I hadn’t expected I’d be writing from my mom’s house. I arrived with my husband, our dog Moose, our cat Ashley, and five chickens, who were none too happy about making the trip down the mountain.
Chickens are not known for being portable pets, but we had a good reason. I’m sure you saw the news reports about the Caldor Fire that burned over 122,00 acres in California. It all started in Omo Ranch, our tiny town of a couple hundred people, and we were under mandatory evacuation.
So we stayed at my mom’s, watched the NASA fire maps, and prayed for the firefighters.
We swung wildly between being grateful to God that, until that point, our house still stood, and feeling terrible for over 400 of our neighbors, who had lost everything.
This has been the year of our “and.”
It started with my husband (and favorite human) Roger spending eight days in the hospital. I couldn’t see him because of COVID regulations. Two months later, my doctors thought I had a heart attack. And now, we’re the healthiest we’ve been in years.
We haven’t gotten COVID through a global pandemic, and we’ve lost Roger’s mom and others we love to this pandemic.
We had to shutter the biggest part of our business — in-person retreats — for the years 2020 and 2021. And because we couldn’t meet in person, we were able to launch the two fastest growing (and our favorite) parts of our business online.
We spent hundreds of hours focused on improving our house and property over the past year and a half. And now we wait to see if any of it is standing when the fires are out.

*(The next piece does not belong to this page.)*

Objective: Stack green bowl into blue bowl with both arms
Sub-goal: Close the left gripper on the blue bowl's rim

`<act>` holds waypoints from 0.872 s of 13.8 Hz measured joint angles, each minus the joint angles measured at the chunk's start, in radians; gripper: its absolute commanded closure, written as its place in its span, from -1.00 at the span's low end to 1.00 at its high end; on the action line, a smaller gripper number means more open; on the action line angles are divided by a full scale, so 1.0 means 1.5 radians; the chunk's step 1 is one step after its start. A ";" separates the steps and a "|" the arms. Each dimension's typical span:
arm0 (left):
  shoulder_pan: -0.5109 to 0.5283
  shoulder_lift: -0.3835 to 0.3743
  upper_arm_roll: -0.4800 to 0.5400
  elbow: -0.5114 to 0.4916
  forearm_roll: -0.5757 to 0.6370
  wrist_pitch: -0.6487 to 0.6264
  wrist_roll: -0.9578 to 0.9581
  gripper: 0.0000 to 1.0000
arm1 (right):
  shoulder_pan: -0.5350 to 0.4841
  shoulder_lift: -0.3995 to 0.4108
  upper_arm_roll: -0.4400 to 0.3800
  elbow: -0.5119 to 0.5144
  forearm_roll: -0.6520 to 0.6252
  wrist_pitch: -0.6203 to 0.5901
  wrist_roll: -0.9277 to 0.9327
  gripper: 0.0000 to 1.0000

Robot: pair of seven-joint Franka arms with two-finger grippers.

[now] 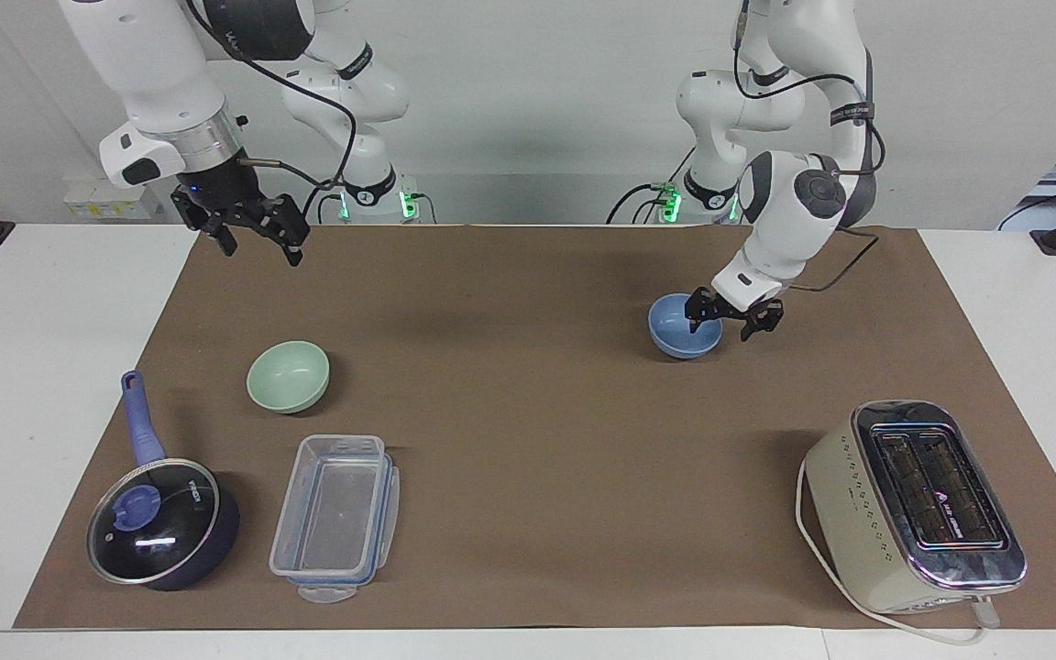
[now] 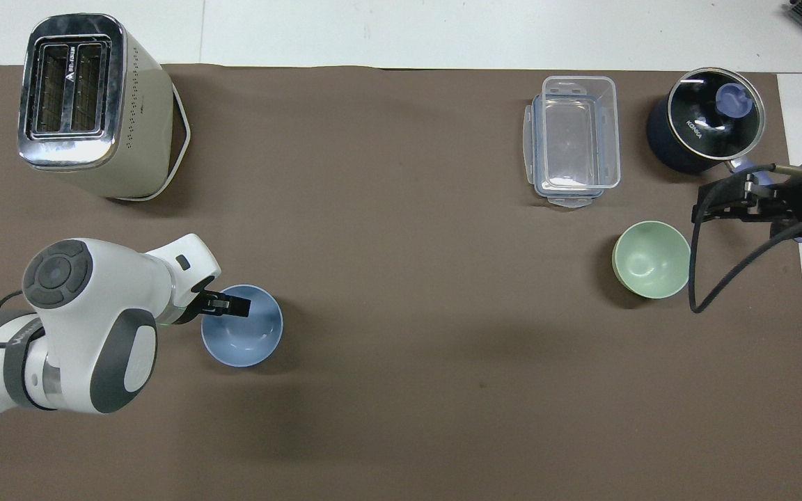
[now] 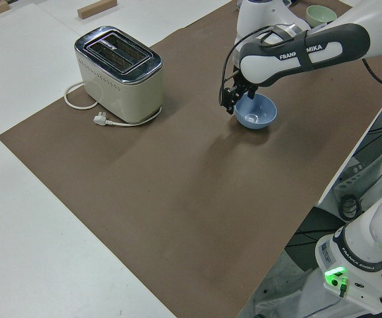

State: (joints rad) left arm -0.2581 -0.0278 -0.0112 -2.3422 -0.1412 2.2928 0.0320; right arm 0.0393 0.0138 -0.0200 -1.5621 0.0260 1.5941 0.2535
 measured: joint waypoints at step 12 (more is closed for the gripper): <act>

We are grateful God spared our house so far. And we are terrible at waiting to find out if it will still be okay.
This is life: Not all good. Not all bad. Lots of ands.
I am a naturally positive person. I always like to look at the bright side of any situation. But I also need to realize that most of our life is not wild swings of really good or really hard.
Most of the time, the good and the hard come nestled together with an “and” tucked in between.
The world has taught us to look at ourselves and others as either put-upon victim or conquering overcomer. The world wants us to construct a simple story of whether you are to be admired or pitied.
But our lives, our stories, are so much messier than two-dimensional characters, as the world wants to define us. Our stories, like ourselves, are complicated and chaotic. We have contradicting and complex emotions that sit right next to each other and demand to be recognized and dealt with.
We see this in the Old Testament story of Job. If anyone had earned the right to paint himself as the victim, Job had all the cards: The death of his ten children, the loss of everything he owned, all in one day.
And here is what I love about Job’s story:
He tore his mantle in “anguish of spirit” (Job 7:11 NKJV). He shaved his head. He was beset with inner strife.
Yet he fell on the ground to worship God and declared: “Naked I came from my mother’s womb, and naked I shall return there. The Lord gave, and the Lord has taken away. Blessed be the name of the Lord” (Job 1:21 NKJV).
Praising God doesn’t mean we ignore all the hard.
We feel our feelings. We experience joy and anguish. Then we take the difficult, holy step of saying, “Not only do we trust God, but we bless His name.”
I hope in a week I will know the direction of the story in this chapter of our lives.
If our house burns, I will be devastated. I will cry. I will mourn. I will be beset with inner strife.
But I pray I will recognize it’s with the same hands God gave me these things that sometimes they are taken away. And I will bless the name of the Lord.
If our house stands, it will stand to serve those whose narrative turned out differently than ours. Because we want to be part of someone else’s story of blessing God’s name.